With Cher in New York, I was introduced to an entire other world, to which I had never thought I belonged. I went to Halston’s house and anybody who was anybody was there, from Andy Warhol to Liza Minnelli. The few conversations I had focused mainly on the fact that I was a curiosity, the guy who sticks his tongue out and spits fire. At these events people would always be disappearing into bathrooms. I never understood what that was about; I was that naïve about drugs, even at that late date. And the conversations weren’t particularly interesting for me, because I wasn’t very interested in other people’s lifestyles, even for the length of a brief conversation. “Did you hear that so-and-so just bought a new house?” someone would say. “And that they were thinking of designing it with a Mediterranean, but not a southern Californian, accent?” To me, it was chitchat. I’ve always been about the facts—give me the information. And then it’s off to the pleasure zones. But sitting around playing mah-jongg and sipping tea is such an empty idea to me. I just don’t understand. Whiling away the hours is a bore.
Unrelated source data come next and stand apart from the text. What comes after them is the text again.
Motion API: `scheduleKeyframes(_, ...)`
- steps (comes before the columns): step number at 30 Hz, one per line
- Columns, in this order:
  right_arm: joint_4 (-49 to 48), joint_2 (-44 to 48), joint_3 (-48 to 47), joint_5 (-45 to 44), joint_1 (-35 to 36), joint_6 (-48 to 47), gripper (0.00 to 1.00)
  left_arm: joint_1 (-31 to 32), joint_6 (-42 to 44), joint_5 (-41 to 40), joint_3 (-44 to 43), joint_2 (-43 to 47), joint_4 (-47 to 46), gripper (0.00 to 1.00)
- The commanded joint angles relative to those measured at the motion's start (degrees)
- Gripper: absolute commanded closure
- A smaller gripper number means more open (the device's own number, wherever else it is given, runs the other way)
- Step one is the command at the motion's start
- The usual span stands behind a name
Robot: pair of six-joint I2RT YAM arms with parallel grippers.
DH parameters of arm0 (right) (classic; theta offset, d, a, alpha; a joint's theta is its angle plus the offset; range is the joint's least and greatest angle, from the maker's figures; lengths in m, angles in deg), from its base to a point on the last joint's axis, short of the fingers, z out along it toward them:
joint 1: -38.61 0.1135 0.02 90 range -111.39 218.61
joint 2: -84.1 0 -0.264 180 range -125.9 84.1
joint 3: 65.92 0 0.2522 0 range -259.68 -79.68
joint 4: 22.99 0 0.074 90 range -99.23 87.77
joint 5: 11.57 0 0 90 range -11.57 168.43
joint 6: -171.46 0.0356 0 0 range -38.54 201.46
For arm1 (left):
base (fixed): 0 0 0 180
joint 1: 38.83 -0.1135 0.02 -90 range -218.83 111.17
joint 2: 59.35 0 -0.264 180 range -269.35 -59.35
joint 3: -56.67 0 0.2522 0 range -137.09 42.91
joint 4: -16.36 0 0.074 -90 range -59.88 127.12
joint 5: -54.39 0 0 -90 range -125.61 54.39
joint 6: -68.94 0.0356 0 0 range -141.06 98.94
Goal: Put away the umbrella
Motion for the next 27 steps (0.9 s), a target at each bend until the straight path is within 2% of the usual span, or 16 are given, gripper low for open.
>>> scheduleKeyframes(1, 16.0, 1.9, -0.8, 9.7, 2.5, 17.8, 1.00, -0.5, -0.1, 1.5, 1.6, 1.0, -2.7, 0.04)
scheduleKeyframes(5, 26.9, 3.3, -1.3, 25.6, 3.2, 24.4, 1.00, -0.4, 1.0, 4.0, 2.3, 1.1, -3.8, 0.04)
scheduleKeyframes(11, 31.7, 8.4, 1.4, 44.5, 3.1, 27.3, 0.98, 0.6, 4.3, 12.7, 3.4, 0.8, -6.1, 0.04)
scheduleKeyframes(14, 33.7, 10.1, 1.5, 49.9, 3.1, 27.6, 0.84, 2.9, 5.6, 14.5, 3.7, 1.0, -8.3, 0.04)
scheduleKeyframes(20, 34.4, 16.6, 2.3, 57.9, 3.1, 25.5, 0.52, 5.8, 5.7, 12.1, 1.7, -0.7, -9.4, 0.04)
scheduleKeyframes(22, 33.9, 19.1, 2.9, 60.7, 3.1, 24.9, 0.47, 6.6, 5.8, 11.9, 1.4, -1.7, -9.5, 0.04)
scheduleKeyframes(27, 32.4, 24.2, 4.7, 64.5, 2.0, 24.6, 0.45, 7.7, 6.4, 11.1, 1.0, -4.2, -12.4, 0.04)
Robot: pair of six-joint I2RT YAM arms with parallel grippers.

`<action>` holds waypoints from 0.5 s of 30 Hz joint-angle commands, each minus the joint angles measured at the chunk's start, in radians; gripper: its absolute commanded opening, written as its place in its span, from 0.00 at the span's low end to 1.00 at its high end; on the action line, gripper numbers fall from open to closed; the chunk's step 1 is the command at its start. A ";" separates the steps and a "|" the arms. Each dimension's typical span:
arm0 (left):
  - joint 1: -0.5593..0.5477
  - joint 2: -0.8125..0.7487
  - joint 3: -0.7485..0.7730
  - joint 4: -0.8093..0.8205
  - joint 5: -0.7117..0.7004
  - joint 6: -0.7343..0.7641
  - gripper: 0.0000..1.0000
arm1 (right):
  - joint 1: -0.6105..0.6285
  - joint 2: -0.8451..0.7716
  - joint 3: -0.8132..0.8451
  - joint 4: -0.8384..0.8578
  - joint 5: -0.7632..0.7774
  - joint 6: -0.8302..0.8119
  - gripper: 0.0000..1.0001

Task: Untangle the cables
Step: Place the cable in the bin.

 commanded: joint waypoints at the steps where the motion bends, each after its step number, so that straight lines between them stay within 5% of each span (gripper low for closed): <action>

As a result, when I met other celebrities, I wasn’t too interested. Many of them were great, though. Steve Rubell always treated me terrifically. Warhol was always very cordial. “I like your art,” he would say. (I always thought that was a strange notion, but coming from a guy who made a Campbell’s Soup can into pop art, I guess I understand it.) All in all the pretentiousness of the scene seemed silly to me. I always thought Art should be the name of a guy, and then the rest of it should be up to the public. I believe in the American ideal—of the people, by the people, for the people. You get to do stuff, whether it’s a painting or a book, and then it’s up to us, the people, to decide if it’s art, not the person who creates it. So the idea of some artist saying “I am an artist” seems a bit full of oneself. I’d like to think that you wouldn’t have the right to say that unless the people agreed. I have always believed in “the great unwashed masses.”

Still, however idyllic life with Cher was, I had to get back to work.

 

Since Ace had broached the subject of solo albums during the filming of
KISS Meets the Phantom of the Park
, I had my own solo album on my mind. I had begun working on new songs. In KISS we all worked differently. Usually I would walk in and present the band with anywhere from twenty to thirty new songs. Out of my batch, we would whittle them down to four or six for an album. Peter would get a songwriting credit when and if someone brought in a song mostly finished and he contributed a part. Ace, on the rare occasion he actually got up to work, might come in with a few songs. Paul would usually wait until the last minute, but somehow he would always come up with the goods.